Gross beeindrucken lässt sich Bersets Innendepartement davon aber nicht. Der Bund hat seither nur einen kleinen Schritt vorwärts gemacht und übernimmt seit kurzem die Kosten für Massentests in Altersheimen.

Dabei wäre viel mehr möglich gewesen. Berset hätte sich bloss an Maillards Vorschlägen orientieren müssen. Dieser beschwerte sich bereits in der Konsultation über die Situation in den Altersheimen und äusserte sein Unverständnis darüber, dass auf rechtliche Vorgaben verzichtet wird.

Der Gewerkschaftsbund präsentierte denn auch gleich ein ganzes Massnahmenbündel. Neben regelmässigen Tests sollte etwa der Einsatz des Pflegepersonals institutions- und kantonsübergreifende geplant und koordiniert werden. Zudem fordert der SGB die «Aktivierung aller verfügbaren Personalreserven inklusive Zivilschutz und Armee, wo dienlich».
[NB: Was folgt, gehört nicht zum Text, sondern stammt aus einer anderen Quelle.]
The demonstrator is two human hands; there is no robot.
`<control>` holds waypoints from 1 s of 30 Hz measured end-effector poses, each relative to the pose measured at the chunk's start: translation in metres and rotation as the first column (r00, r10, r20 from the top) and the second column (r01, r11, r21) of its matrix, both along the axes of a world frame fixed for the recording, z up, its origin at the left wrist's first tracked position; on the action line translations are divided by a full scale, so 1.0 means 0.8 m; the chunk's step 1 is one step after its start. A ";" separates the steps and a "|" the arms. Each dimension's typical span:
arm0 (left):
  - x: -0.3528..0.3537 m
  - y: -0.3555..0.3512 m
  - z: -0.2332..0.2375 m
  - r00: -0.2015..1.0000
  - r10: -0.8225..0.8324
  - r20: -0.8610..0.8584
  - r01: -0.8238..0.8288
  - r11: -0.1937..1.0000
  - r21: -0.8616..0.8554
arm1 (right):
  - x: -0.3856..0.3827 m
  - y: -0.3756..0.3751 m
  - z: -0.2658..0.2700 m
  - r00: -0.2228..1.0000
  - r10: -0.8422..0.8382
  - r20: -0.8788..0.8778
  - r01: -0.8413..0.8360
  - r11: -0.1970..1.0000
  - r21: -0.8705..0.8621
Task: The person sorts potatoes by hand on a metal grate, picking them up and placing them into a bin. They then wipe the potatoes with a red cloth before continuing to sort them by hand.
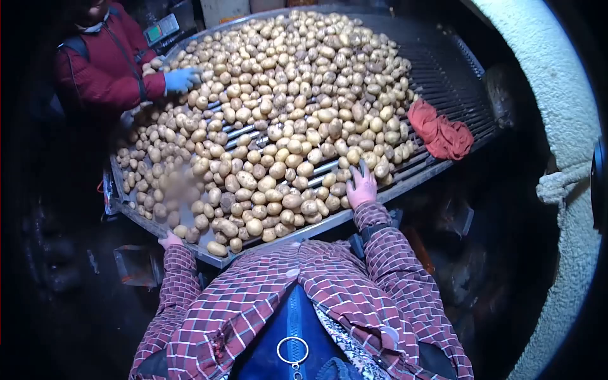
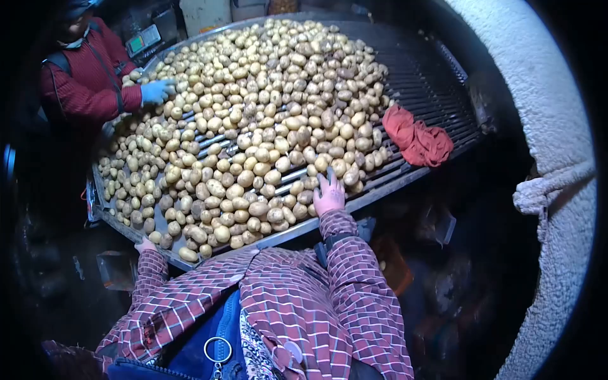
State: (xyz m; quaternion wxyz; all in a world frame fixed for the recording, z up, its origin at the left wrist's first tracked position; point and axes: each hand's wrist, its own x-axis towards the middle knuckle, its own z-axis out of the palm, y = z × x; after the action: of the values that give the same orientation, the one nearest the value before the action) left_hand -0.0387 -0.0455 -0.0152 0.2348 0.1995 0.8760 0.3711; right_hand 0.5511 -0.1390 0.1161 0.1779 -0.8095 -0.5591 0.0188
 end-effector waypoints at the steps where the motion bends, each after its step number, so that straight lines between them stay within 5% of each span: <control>1: 0.007 -0.001 0.010 0.999 -0.008 0.044 0.005 0.999 0.054 | 0.001 0.001 0.000 1.000 -0.004 -0.021 0.004 1.000 -0.019; 9: -0.002 0.001 -0.003 0.999 0.038 -0.001 -0.038 0.999 0.006 | 0.003 0.003 0.011 0.999 -0.004 -0.038 0.003 1.000 -0.029; 13: 0.005 -0.004 0.008 0.999 0.034 0.000 -0.034 0.999 0.002 | 0.052 0.017 0.011 0.923 0.050 -0.382 -0.013 0.995 0.099; 15: -0.002 -0.004 0.005 0.998 0.047 -0.031 -0.049 0.997 -0.052 | 0.094 0.038 0.037 0.868 -0.119 -0.481 0.144 0.990 0.015; 17: -0.025 -0.006 -0.031 1.000 0.009 0.020 -0.012 0.982 0.188 | 0.133 0.065 0.067 0.906 -0.070 -0.418 0.170 0.963 0.209; 19: -0.025 -0.010 -0.021 0.998 -0.029 -0.060 0.035 0.995 0.091 | 0.179 0.091 0.057 0.979 -0.194 -0.059 0.203 0.925 0.322; 21: -0.020 -0.011 -0.013 0.995 -0.029 -0.093 0.032 0.999 0.031 | 0.200 0.102 0.033 0.962 -0.273 0.027 0.265 0.948 0.176; 23: -0.015 -0.010 -0.003 0.995 -0.011 -0.103 0.010 1.000 -0.008 | 0.204 0.105 0.003 0.938 -0.297 -0.181 0.321 0.939 0.126; 29: -0.011 -0.009 0.004 0.989 0.033 -0.145 -0.046 0.996 -0.082 | 0.218 0.090 0.009 0.954 -0.229 -0.192 0.241 0.970 0.038; 30: -0.012 -0.008 0.003 0.986 0.041 -0.164 -0.058 0.993 -0.100 | 0.224 0.089 0.013 0.864 -0.175 -0.472 0.238 0.968 0.077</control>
State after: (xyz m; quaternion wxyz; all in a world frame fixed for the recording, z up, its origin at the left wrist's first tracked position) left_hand -0.0486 -0.0520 -0.0128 0.1638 0.1943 0.9151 0.3130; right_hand 0.7299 -0.0677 0.1265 0.3602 -0.8232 -0.4108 0.1543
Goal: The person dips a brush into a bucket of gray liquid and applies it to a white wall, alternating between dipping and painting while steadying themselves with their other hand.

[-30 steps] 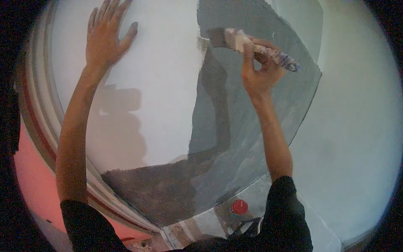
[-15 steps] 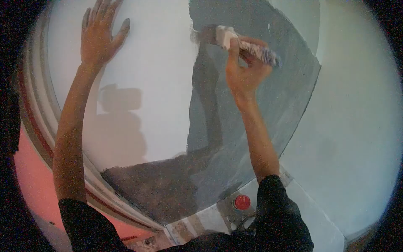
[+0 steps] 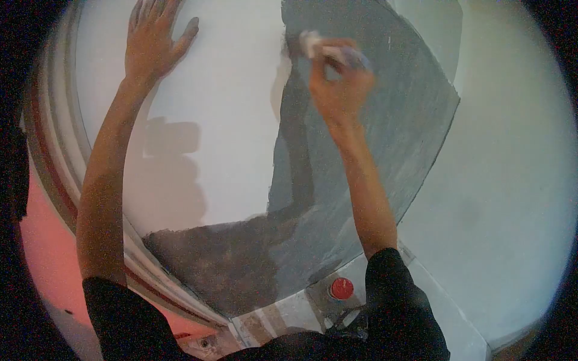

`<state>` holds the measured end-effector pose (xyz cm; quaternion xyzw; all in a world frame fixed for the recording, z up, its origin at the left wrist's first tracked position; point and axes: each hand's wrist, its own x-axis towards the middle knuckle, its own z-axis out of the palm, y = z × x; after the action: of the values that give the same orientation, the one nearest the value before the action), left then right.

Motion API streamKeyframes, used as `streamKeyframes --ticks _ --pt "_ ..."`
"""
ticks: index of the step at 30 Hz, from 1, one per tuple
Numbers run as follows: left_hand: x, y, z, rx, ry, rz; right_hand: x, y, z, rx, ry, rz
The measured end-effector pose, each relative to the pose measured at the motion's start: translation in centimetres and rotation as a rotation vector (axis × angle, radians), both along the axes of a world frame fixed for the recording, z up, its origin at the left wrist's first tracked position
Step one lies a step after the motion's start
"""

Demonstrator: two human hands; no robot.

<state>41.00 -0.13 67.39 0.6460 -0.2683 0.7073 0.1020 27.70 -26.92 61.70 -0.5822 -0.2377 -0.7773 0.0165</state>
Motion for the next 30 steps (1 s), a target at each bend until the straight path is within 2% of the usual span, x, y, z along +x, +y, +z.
streamKeyframes --ticks 3,6,9,12,15,18,21,24,27,30 --pt "-0.4 0.0 0.0 0.000 0.033 0.010 -0.8 0.7 -0.4 0.145 0.120 0.112" --pt "0.4 0.1 0.0 0.006 -0.017 -0.016 0.2 -0.1 -1.3 -0.034 -0.053 0.141" --pt "0.4 -0.1 0.0 -0.001 -0.008 0.007 -0.5 0.2 -2.3 0.132 0.133 0.041" --pt "1.1 0.4 0.2 0.030 -0.054 -0.037 -0.2 -0.1 -3.3 0.099 -0.030 0.131" --pt "0.5 0.0 0.1 0.003 -0.005 0.027 -0.3 0.0 -4.1 0.228 0.160 0.061" --pt "0.0 -0.1 -0.2 -0.016 -0.010 0.045 -0.4 -0.3 -5.3 0.192 -0.048 0.176" --pt "0.3 0.1 0.0 0.007 0.001 0.021 -0.1 -0.1 -6.0 0.212 0.162 0.000" --pt "-0.3 -0.1 0.0 -0.013 0.037 0.025 -0.9 -0.2 -6.6 0.216 -0.008 0.107" --pt "0.3 0.0 0.0 -0.006 -0.004 0.043 -0.5 0.5 -7.3 0.230 0.246 -0.058" --pt "-0.1 -0.1 -0.1 -0.020 -0.002 0.026 -1.5 0.7 -6.1 0.257 0.071 0.189"
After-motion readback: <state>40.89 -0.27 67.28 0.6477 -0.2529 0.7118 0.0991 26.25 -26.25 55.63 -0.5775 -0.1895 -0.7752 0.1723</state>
Kantone gegen nationale Massnahmen

Dass Berset dann doch nicht nicht stärker eingreifen mag, hängt wohl auch mit der ablehnenden Haltung der Kantone zusammen.

«Die Situation ist in vielen Kantonen nach wie vor angespannt, aber die Lage für die Bewohnerinnen und Bewohner ist grundsätzlich unter Kontrolle», hielt die Gesundheitsdirektorenkonferenz in ihrer Stellungnahme fest. «Kein Kanton erachtet deshalb nationale Massnahmen in diesem Bereich als notwendig.»